● **TRY IT**
Start at the line below containing "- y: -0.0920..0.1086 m" and stop at the line containing "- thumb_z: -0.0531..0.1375". Repeat every line of that stretch exactly, and nothing outside it.

Start of Block

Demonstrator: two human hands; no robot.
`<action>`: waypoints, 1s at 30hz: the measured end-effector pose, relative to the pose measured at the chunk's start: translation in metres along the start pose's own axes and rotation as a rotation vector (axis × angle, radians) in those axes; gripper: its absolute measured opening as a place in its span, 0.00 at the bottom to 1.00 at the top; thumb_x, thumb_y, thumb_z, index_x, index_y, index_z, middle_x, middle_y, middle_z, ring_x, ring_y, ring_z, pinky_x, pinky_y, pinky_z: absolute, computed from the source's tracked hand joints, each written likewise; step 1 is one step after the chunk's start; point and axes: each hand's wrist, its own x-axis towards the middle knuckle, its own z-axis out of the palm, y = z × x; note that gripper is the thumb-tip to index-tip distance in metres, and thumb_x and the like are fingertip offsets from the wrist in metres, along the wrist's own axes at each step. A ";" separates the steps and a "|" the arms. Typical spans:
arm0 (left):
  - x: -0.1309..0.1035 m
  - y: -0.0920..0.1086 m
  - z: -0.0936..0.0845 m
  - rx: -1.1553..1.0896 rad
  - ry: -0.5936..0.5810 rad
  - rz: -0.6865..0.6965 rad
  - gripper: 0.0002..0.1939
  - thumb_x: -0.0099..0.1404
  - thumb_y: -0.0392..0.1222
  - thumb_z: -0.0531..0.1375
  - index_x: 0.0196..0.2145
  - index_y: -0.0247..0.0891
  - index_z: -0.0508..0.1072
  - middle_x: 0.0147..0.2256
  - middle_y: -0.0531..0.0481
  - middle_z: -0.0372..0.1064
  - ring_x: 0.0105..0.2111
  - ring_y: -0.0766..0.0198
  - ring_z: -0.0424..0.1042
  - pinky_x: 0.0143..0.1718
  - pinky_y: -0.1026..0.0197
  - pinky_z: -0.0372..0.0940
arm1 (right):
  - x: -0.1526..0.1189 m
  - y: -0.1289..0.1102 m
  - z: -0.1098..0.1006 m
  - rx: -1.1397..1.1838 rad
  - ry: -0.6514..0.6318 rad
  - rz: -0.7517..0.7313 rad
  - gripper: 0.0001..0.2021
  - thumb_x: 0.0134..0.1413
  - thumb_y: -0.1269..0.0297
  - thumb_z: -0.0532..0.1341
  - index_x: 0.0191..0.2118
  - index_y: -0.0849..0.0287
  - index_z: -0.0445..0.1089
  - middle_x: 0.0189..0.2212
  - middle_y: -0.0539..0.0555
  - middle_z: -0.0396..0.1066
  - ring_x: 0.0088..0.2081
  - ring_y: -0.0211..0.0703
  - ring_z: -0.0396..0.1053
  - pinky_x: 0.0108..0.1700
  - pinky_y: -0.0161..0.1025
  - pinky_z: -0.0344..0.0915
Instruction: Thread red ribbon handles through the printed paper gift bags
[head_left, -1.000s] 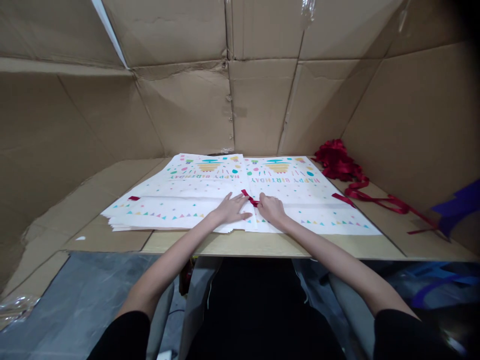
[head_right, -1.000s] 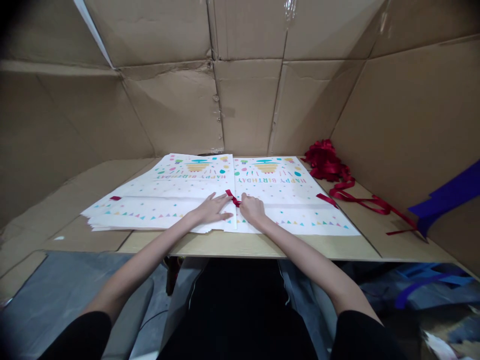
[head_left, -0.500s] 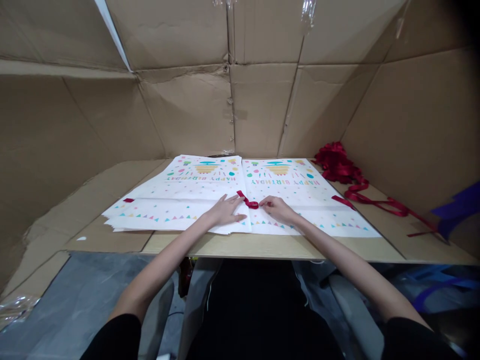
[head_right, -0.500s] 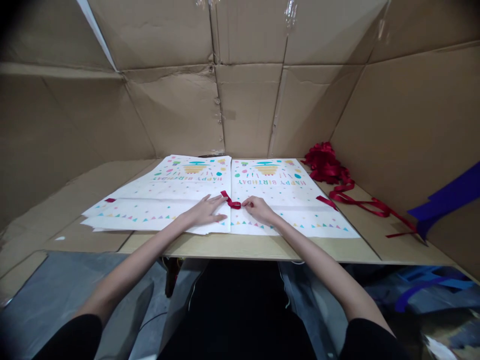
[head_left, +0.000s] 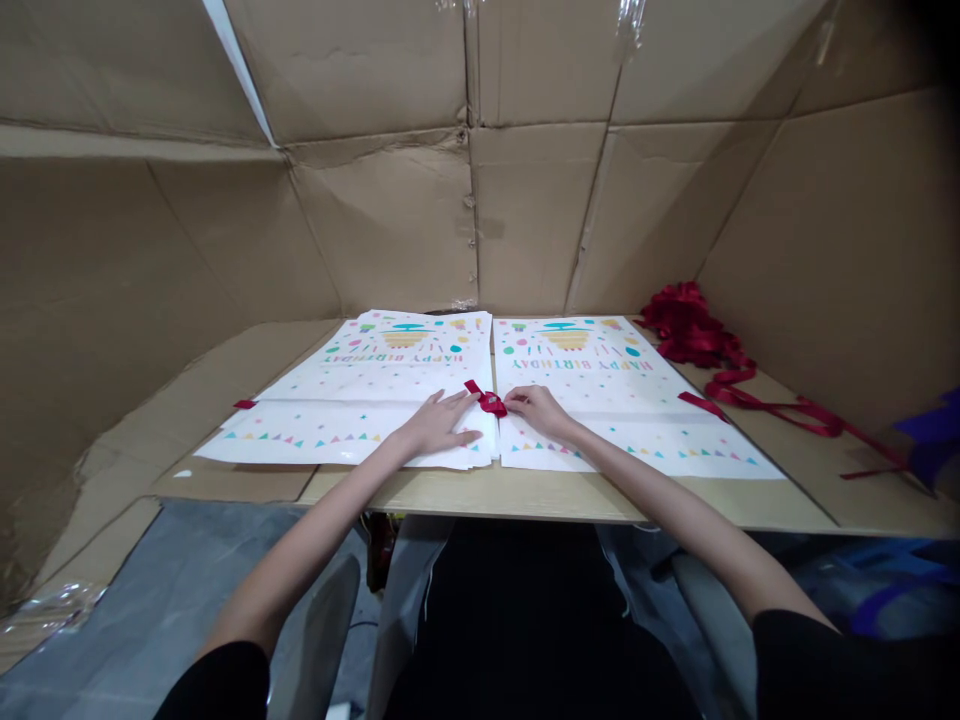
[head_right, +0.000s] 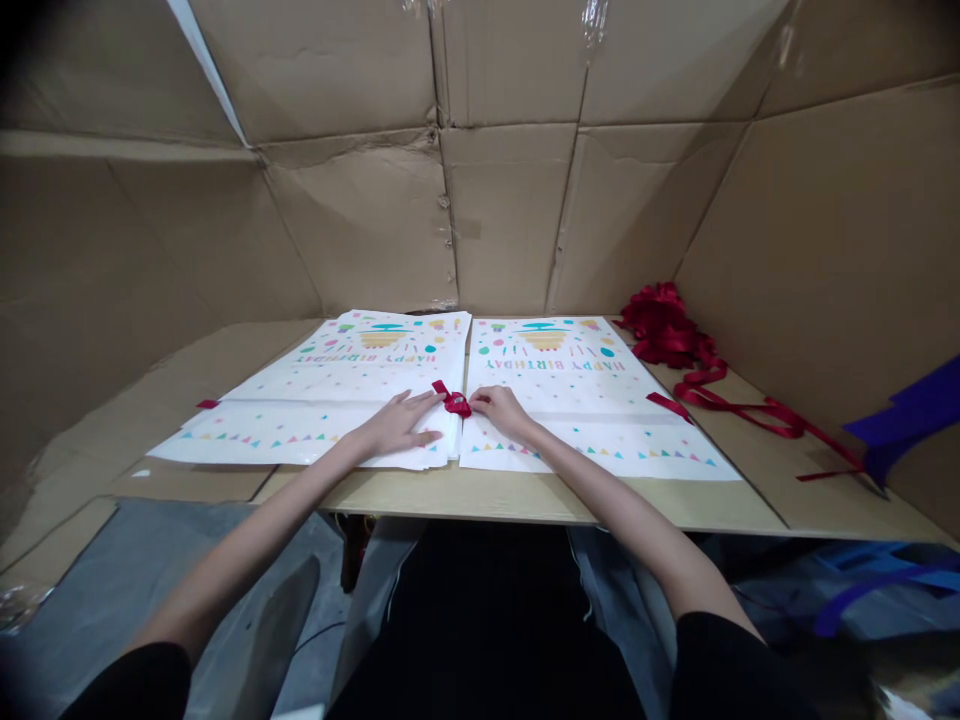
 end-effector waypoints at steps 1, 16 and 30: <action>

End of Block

● **WORKED SOLUTION**
  - y: -0.0920..0.1086 m
  - z: -0.0936..0.0845 m
  - rx: -1.1553..1.0896 rad
  - ry: -0.5936..0.5810 rad
  - rz: -0.6865..0.6965 rad
  - gripper: 0.0002..0.1939
  - thumb_x: -0.0099..0.1404
  - thumb_y: -0.0392..0.1222
  - thumb_z: -0.0531..0.1375

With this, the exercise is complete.